AMERICAN BOARD OF INTERNAL MEDICINE
v.
SARAH VON MULLER, M.D.
v.
AMERICAN BOARD OF INTERNAL MEDICINE, CHRISTINE K. CASSEL,: M.D., LYNN O. LANGDON, M.D., AND ERIC S. HOLMBOE, M.D.



The opinion of the court was delivered by: Joyner, C.J.

MEMORANDUM AND ORDER

This action is yet again before the Court for resolution of the Renewed Motion of Defendant/Counterclaim Plaintiff for Judgment as a Matter of Law and/or in the Alternative for a New Trial. For the reasons discussed below, these Motions shall be denied.

History of the Case

This case originated when the Defendant Counterclaim Plaintiff, Sarah Von Muller, M.D. ("Von Muller") sat for the board certification examination in gastroenterology given by Plaintiff, American Board of Internal Medicine ("ABIM") in November, 2008. Specifically, Plaintiff alleged that approximately one month before taking the November 2008 examination for board certification in gastroenterology, Defendant Von Muller purchased actual ABIM gastroenterology exam questions from Arora Board Review for $480 plus her promise to provide actual test questions to Arora after she took the examination. Given that its examination questions are and were copyrighted and trade secret-protected, ABIM asserted that in so doing, Von Muller acted unlawfully in violation of its copyright and trade secret rights and in breach of the "Pledge of Honesty" which she signed at the time she took the examination. The case was tried over a period of twelve days commencing on February 21, 2012, and resulted in a verdict in favor of ABIM and against Von Muller in the amount of $91,114.00.

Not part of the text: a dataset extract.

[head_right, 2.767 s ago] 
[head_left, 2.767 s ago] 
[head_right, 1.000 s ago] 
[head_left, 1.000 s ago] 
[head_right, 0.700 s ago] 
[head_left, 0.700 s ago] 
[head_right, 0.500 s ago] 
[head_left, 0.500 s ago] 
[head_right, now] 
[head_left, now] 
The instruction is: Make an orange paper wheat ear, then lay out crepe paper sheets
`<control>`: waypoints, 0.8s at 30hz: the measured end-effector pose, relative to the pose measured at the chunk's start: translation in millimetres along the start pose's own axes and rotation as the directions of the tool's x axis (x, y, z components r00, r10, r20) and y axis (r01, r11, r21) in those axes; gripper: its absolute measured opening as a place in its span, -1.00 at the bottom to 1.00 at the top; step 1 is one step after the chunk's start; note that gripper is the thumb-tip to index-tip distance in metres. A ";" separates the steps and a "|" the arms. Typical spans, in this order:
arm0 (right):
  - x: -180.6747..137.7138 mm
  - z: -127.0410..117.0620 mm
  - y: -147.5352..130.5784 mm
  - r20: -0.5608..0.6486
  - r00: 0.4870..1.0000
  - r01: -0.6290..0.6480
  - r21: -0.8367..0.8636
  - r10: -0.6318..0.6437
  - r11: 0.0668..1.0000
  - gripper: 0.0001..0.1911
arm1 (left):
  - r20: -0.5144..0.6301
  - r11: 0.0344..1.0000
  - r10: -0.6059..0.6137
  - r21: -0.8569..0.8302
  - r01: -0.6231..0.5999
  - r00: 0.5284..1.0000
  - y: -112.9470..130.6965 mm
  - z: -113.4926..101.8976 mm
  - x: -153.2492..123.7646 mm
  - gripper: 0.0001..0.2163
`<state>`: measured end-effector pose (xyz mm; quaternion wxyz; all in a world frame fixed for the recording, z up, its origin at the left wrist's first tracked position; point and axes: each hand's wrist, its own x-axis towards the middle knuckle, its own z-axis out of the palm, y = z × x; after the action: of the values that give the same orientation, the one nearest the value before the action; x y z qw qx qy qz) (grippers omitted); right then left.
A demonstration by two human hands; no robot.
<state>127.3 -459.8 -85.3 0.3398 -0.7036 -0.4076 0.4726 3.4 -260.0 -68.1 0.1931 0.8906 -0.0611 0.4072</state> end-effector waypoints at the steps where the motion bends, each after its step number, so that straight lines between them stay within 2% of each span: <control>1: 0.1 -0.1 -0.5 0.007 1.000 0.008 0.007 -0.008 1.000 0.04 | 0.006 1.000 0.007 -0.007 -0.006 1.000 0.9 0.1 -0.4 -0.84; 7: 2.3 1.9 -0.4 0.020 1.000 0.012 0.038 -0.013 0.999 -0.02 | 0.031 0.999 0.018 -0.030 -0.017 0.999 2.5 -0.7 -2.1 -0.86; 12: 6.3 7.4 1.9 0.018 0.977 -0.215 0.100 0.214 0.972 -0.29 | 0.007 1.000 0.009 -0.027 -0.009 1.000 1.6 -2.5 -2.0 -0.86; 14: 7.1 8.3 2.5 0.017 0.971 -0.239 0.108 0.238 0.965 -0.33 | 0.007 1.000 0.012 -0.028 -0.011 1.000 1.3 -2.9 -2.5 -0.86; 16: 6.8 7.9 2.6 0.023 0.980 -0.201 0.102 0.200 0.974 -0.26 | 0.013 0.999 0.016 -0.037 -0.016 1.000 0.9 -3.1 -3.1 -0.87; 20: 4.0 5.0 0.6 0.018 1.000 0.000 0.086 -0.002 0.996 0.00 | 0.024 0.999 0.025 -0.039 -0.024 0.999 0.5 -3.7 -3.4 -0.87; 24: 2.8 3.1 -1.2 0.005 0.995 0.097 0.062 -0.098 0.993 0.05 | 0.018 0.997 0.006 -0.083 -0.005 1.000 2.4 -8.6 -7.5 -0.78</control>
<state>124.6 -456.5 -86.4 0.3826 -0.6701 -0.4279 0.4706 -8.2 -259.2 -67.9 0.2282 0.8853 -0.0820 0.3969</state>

By the motions now before us, Defendant renews the Motion for Judgment as a Matter of Law which she filed as to all of ABIM's claims at the close of its case and moves for a New Trial on the basis of numerous assignments of trial error. Standards Governing Motions for Judgment as a Matter of Law and

Motions for a New Trial

Fed. R. Civ. P. 50 outlines the principles and procedures for moving for the entry of judgment as a matter of law and, under certain circumstances, for conditional rulings on a motion for a new trial. Fed. R. Civ. P. 59 typically otherwise addresses motions for a new trial. Specifically Rule 50 provides as follows in pertinent part:

(a) Judgment as a Matter of Law.

(1) In General. If a party has been fully heard on an issue during a jury trial and the court finds that a reasonable jury would not have a legally sufficient evidentiary basis to find for the party on that issue, the court may:

(A) resolve the issue against the party; and

(B) grant a motion for judgment as a matter of law against the party on a claim or defense that, under the controlling law, can be maintained or defeated only with a favorable finding on that issue.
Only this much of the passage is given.